The early weeks of the New Year seem blanketed in a hushed focus. It feels like a very serious time where all the frivolity of the holidays is behind us and now it is time to get back to business.
The problem with this plan is that I often feel like I am spinning my wheels this time of year and I can’t quite put my finger on why that is the case. Last night, as I was reading From the Mixed-Up Files of Mrs. Basil E. Frankweiler aloud to my kids, I stumbled upon the answer in the following passage:
Claudia said, “But, Mrs. Frankweiler, you should want to learn one new thing every day. We did even at the museum.”
“No,” I answered, “I don’t agree with that. I think you should learn, of course, and some days you must learn a great deal. But you should also have days when you allow what is already in you to swell up inside of you until it touches everything. And you can feel it inside you. If you never take that time out to let that happen, then you just accumulate facts, and they begin to rattle around inside of you. You can make noise with them, but never really feel anything with them. It’s hollow.”
This is the time of year where intense focus and progress toward goals trumps other activities. I think the contrast of the festive holidays with the seriousness of the new year is just a little discordant.

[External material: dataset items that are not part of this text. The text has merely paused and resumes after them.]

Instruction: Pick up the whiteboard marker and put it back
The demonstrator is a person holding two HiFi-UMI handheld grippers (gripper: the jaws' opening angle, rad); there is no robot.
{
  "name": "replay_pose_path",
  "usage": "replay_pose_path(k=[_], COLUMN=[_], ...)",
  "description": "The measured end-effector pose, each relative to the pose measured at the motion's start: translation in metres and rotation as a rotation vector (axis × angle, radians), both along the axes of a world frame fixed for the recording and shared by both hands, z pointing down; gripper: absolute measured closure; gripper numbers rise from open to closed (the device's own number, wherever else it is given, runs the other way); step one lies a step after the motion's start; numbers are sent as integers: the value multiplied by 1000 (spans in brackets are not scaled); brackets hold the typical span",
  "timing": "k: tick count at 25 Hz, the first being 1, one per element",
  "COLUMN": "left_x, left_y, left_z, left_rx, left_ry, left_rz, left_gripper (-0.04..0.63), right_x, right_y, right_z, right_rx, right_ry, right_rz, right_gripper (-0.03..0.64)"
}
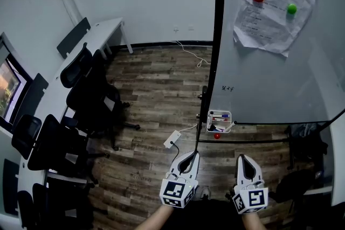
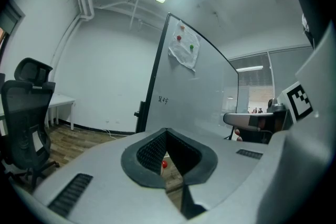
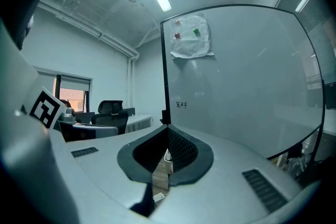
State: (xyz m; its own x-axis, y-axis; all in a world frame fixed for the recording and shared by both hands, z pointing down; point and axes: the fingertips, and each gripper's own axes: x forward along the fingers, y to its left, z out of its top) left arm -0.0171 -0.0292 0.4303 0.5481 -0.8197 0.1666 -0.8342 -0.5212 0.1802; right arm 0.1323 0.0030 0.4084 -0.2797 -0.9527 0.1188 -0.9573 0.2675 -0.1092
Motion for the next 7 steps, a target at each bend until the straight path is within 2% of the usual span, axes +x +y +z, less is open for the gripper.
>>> replay_pose_path(k=[7], left_x=[4], left_y=[0], left_z=[1], left_rx=[-4], left_ry=[-3], left_rz=[22], left_gripper=[589], right_x=[0], right_y=[-2], right_z=[2], right_rx=[-6], right_ry=[1], right_rz=[4], right_gripper=[604])
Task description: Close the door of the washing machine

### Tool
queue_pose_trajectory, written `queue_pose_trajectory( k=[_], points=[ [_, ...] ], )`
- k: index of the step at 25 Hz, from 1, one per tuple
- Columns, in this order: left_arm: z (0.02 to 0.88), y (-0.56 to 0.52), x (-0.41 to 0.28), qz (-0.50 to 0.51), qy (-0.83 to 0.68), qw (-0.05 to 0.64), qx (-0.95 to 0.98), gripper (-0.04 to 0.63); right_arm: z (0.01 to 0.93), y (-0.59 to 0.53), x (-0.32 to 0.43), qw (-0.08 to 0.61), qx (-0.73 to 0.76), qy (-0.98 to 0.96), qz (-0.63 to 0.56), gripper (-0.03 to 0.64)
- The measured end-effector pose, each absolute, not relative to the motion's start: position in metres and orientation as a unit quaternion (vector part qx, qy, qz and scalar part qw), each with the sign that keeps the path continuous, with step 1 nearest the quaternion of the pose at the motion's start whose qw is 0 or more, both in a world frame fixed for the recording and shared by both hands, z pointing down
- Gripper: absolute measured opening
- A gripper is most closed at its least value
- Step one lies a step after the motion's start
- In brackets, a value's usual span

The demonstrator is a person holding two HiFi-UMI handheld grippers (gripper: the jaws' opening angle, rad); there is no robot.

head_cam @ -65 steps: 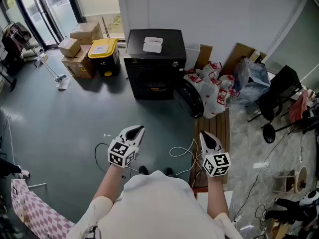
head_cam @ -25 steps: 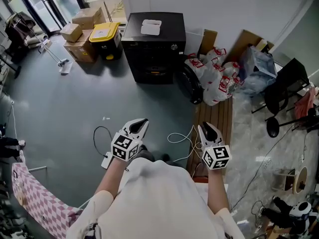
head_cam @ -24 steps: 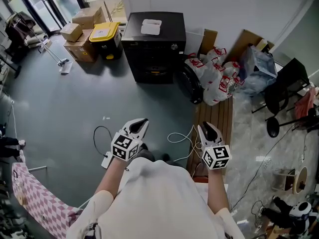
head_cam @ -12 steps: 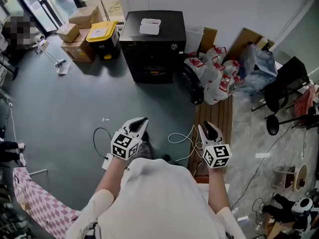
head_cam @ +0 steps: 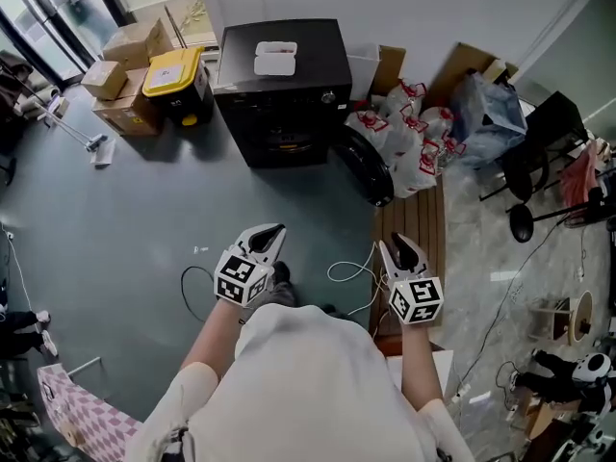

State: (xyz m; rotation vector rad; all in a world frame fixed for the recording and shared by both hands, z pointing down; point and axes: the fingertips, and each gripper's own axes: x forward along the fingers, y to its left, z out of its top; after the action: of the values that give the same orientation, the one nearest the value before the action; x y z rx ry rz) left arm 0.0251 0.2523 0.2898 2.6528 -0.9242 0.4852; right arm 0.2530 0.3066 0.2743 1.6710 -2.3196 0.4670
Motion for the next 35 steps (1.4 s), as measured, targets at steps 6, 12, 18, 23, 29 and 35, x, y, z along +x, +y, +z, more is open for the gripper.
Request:
queue_pose_trajectory(
  k=[6,12,18,23,29,35],
  points=[
    [0.309,0.191,0.006,0.178,-0.29,0.147,0.929,0.014,0.292,0.258,0.23,0.125,0.597,-0.775,0.168,0.141],
    [0.327,0.152,-0.004,0.198,-0.244,0.148,0.938,0.013,0.308,0.23,0.216,0.136,0.622,-0.749,0.183,0.141],
    [0.337,0.12,0.0,0.199,-0.227,0.154,0.941,0.014,0.324,0.212,0.219,0.152,0.635,-0.73,0.201,0.141],
    [0.356,0.099,0.019,0.203,-0.22,0.166,0.94,0.014,0.345,0.193,0.239,0.174,0.633,-0.723,0.215,0.141],
    [0.388,0.069,0.049,0.211,-0.223,0.178,0.935,0.014,0.392,0.158,0.266,0.184,0.622,-0.719,0.249,0.141],
    [0.434,0.03,0.083,0.228,-0.232,0.184,0.927,0.014,0.451,0.112,0.295,0.207,0.597,-0.727,0.268,0.141]
  ],
)
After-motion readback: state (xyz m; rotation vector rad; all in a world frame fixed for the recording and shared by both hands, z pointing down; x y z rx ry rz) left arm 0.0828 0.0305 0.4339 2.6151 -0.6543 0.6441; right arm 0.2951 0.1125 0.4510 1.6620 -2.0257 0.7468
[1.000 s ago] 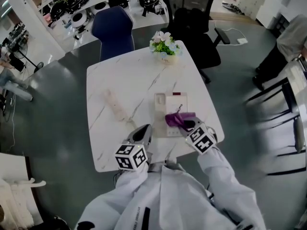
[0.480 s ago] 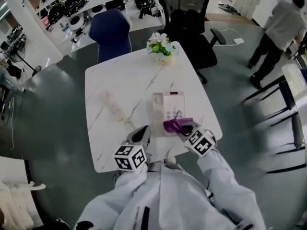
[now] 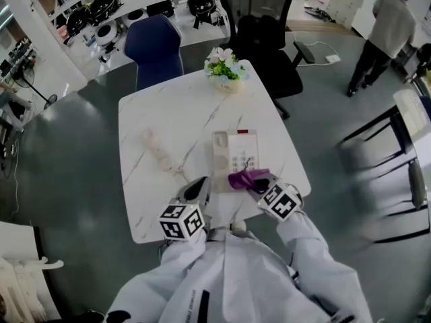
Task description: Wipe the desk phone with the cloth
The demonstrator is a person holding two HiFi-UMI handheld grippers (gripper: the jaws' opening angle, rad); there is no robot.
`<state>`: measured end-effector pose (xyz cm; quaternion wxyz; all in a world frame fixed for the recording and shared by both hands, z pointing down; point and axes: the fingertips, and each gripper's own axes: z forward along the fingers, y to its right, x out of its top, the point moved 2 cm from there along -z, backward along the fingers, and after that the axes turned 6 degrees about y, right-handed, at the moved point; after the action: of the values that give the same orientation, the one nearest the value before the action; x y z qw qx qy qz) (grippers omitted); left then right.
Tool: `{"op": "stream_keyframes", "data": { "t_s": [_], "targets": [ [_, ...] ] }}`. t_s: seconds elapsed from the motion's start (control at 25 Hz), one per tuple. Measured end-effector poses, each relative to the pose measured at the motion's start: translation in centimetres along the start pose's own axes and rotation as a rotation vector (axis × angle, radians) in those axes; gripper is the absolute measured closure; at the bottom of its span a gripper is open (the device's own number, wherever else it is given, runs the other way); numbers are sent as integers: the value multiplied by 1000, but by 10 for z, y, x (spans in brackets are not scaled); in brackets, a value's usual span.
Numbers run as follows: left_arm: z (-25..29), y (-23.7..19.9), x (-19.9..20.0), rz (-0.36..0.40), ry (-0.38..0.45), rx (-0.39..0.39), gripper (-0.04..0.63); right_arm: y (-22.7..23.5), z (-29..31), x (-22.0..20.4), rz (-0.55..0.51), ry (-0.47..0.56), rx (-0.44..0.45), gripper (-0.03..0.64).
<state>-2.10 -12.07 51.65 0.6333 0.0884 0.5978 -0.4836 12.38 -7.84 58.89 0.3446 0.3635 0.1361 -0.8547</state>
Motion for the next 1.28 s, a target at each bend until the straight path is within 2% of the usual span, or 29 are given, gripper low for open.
{"op": "stream_keyframes", "data": {
  "t_s": [0.72, 1.0, 1.28],
  "targets": [
    [6, -6, 9, -1, 19, 4, 598, -20, -2, -9, 49, -68, 155, 575],
    [6, -7, 20, 17, 40, 10, 598, -16, -18, 7, 168, 80, 175, 575],
    [11, -11, 28, 46, 53, 13, 598, 7, -36, 38, 235, 283, 107, 575]
  ]
}}
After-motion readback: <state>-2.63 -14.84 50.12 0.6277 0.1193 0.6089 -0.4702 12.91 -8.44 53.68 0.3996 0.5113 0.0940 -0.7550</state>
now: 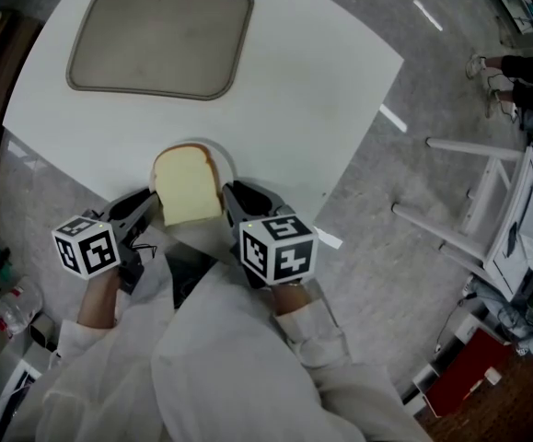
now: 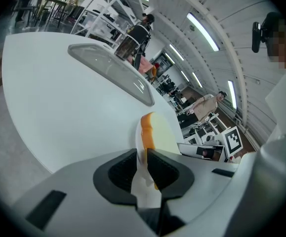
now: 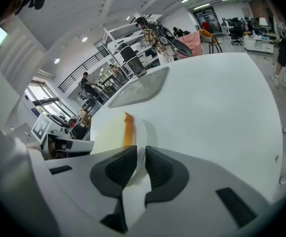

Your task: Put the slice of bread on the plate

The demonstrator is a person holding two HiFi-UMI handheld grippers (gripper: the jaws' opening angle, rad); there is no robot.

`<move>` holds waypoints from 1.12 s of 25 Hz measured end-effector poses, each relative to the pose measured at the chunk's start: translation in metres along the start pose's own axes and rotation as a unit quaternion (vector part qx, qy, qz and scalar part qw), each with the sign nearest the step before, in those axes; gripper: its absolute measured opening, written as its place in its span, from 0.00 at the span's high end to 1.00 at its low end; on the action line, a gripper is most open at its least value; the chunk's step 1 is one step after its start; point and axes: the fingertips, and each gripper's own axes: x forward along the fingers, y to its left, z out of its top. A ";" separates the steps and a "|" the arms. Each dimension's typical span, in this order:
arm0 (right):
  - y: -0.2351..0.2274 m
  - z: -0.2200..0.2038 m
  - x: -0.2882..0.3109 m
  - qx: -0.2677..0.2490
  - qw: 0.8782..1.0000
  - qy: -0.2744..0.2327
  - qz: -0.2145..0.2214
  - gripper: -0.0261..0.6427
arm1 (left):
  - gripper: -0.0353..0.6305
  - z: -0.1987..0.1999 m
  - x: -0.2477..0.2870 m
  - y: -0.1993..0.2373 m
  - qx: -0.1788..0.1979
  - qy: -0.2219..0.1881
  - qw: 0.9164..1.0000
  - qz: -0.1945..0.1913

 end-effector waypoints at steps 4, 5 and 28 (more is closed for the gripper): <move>0.004 0.004 0.001 0.006 1.000 -0.005 0.009 0.87 | 0.84 0.011 -0.004 -0.002 0.007 -0.012 1.000 0.005; 0.003 0.005 0.001 0.008 1.000 -0.007 0.009 0.87 | 0.84 0.014 -0.005 -0.003 0.009 -0.013 1.000 0.006; 0.026 0.072 0.022 0.045 0.997 -0.064 -0.026 0.88 | 0.84 0.100 -0.014 0.009 0.078 -0.001 0.997 -0.021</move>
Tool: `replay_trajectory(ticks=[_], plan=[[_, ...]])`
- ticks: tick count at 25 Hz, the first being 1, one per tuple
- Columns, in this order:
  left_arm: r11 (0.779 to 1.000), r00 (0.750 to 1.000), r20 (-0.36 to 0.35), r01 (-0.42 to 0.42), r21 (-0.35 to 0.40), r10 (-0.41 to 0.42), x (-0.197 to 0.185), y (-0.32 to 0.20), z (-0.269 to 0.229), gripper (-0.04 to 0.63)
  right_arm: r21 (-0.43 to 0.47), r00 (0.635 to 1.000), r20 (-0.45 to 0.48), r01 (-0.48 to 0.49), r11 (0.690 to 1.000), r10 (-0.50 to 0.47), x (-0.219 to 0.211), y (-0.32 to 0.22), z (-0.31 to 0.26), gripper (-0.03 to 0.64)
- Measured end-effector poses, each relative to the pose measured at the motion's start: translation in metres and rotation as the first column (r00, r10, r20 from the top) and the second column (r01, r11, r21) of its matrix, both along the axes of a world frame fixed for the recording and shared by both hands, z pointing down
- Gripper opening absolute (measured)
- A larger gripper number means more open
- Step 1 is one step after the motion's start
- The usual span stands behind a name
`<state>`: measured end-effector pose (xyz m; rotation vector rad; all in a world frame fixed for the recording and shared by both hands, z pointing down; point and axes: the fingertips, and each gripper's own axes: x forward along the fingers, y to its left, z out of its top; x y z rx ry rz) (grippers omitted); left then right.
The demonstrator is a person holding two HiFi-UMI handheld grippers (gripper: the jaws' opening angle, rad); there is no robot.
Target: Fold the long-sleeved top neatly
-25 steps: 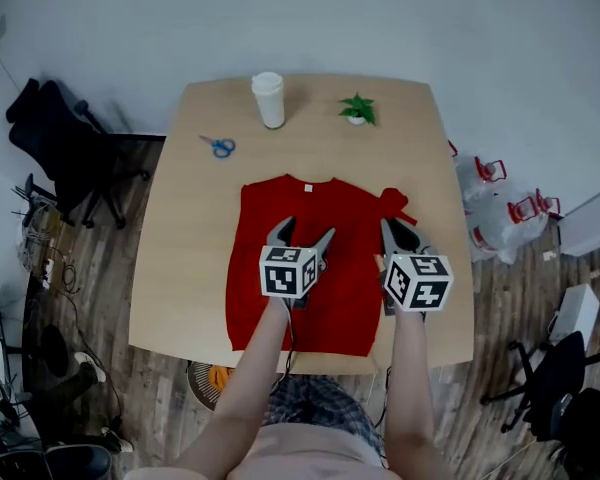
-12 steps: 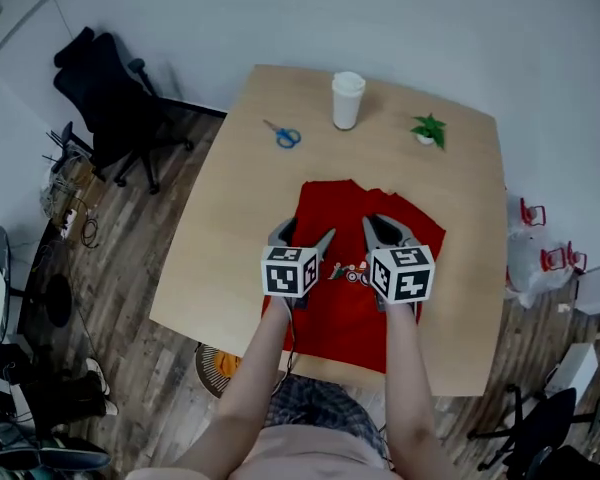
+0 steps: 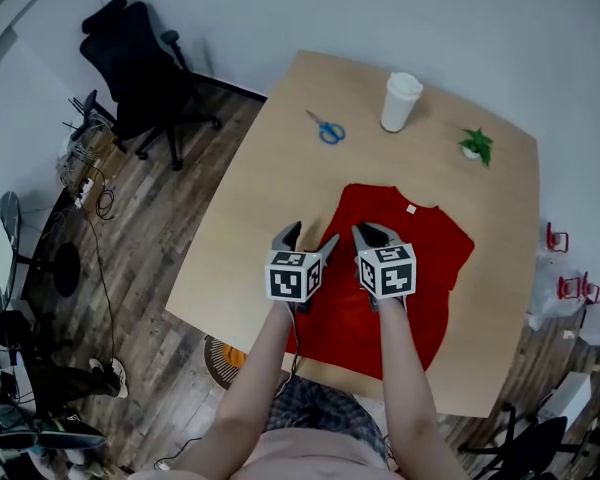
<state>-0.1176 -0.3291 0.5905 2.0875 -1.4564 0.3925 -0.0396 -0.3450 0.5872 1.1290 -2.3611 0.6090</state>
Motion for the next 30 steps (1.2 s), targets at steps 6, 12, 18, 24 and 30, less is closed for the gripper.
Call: replay_trajectory(ticks=[6, 12, 18, 24, 30], plan=[[0.999, 0.999, 0.001, 0.04, -0.018, -0.04, -0.028, 0.0, 0.009, 0.362, -0.07, 0.999, -0.04, 0.023, 0.997, -0.026, -0.02, -0.009, 0.037, 0.04], [0.997, 0.997, 0.002, 0.075, -0.022, -0.075, -0.047, 0.003, 0.011, 0.362, -0.082, 0.999, -0.021, 0.038, 0.996, -0.04, -0.039, -0.013, 0.05, 0.057], [0.995, 0.995, 0.007, 0.098, -0.014, -0.098, -0.057, 0.006, 0.008, 0.362, -0.084, 0.995, 0.098, 0.033, 0.996, -0.025, -0.055, -0.017, 0.035, 0.204], [0.998, 0.998, 0.008, 0.061, 0.002, -0.061, -0.044, 0.005, -0.001, 0.362, -0.053, 0.988, 0.143, -0.045, 0.998, 0.052, -0.031, -0.017, 0.012, 0.258], [1.0, 0.999, 0.038, -0.024, 0.014, 0.024, -0.006, -0.007, -0.009, 0.362, 0.008, 0.98, 0.131, -0.149, 0.989, 0.147, 0.033, -0.015, -0.016, 0.265]])
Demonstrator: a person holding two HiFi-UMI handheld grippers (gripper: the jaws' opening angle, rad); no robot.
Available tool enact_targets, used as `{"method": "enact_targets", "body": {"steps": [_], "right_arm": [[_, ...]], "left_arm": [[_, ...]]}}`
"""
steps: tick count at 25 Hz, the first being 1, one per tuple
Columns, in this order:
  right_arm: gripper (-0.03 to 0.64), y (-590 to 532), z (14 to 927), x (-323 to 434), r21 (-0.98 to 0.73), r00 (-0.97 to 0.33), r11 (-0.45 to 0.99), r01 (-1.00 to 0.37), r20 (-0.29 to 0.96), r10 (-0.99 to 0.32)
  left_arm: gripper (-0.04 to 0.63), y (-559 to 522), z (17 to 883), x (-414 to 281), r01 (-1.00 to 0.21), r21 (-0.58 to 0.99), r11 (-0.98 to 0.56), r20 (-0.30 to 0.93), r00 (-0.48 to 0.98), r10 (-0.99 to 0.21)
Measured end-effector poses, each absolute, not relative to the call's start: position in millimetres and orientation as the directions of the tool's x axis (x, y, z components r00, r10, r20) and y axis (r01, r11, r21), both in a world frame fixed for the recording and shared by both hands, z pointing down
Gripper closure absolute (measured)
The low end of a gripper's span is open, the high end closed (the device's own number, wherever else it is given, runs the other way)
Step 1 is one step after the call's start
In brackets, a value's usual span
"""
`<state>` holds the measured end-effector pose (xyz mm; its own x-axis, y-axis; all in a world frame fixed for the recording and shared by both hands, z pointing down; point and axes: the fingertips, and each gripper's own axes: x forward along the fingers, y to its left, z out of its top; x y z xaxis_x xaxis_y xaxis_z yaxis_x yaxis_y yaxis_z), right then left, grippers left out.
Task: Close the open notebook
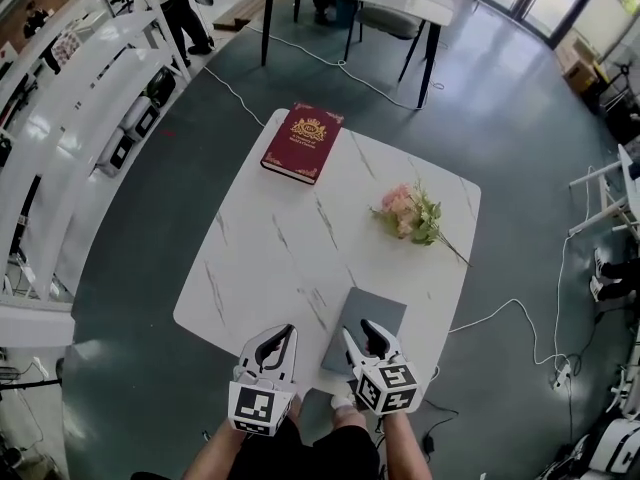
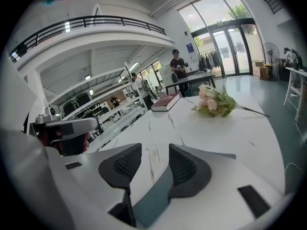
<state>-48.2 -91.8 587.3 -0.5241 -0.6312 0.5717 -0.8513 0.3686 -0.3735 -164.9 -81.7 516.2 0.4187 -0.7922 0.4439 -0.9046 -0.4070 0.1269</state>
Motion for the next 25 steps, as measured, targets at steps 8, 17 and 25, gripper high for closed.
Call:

I like exciting anticipation better than pounding the pavement. I like inspired action better than nose to the grindstone. I like letting the new year swell up inside me better than taking the bull by the horns.
I love the grace inherent in the idea that it is a new year but we brought ourselves, full of the wisdom of past years, with us over the threshold. I want to remember to honor what I have already learned, on days when productivity just feels a little too much like a serious business.